■ Task details
Please repeat, exactly and with nothing extra, the line containing "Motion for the" and every line after it up to the end of the material.

■ Collected material

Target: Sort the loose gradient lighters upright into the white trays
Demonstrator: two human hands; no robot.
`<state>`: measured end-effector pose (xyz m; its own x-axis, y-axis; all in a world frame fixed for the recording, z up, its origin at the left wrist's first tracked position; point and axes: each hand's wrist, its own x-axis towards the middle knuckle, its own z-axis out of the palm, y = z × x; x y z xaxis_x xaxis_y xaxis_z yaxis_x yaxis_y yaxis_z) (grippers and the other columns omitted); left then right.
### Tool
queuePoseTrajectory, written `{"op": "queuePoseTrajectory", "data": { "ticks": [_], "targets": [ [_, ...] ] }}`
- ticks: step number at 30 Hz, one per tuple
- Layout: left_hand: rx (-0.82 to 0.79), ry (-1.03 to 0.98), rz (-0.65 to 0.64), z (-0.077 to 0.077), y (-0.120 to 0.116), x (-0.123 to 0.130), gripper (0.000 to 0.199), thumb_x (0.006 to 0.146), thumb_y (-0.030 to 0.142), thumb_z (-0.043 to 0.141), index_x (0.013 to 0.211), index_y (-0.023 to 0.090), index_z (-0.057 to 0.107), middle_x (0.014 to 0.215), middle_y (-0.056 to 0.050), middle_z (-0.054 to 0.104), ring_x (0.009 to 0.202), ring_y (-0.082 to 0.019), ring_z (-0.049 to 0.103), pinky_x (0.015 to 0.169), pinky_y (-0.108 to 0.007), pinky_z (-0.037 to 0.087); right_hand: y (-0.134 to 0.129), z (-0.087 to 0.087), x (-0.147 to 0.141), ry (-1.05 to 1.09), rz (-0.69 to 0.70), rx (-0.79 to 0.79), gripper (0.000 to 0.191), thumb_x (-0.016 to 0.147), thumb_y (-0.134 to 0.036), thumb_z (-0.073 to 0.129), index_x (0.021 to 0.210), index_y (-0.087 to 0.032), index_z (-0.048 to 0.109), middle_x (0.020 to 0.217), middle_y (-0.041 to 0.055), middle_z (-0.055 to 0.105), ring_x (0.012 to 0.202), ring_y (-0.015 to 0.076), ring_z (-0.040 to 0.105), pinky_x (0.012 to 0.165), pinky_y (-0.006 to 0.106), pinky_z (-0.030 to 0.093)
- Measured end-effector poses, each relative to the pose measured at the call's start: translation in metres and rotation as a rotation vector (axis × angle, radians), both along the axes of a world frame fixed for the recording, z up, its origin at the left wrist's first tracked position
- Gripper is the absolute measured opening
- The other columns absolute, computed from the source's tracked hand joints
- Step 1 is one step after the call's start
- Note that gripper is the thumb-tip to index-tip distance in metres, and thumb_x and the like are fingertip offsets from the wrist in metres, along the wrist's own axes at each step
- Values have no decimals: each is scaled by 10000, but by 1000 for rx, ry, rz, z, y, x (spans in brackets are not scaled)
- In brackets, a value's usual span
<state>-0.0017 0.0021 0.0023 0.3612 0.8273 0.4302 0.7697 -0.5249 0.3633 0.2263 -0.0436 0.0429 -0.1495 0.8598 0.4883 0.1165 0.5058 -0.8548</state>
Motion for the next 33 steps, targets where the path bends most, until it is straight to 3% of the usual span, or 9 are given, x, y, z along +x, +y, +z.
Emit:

■ Reply to the exercise
Motion for the next 33 steps, targets where the path bends most, until it is straight to 3% of the usual span, or 9 are given, x, y, z along +x, +y, +z.
Emit:

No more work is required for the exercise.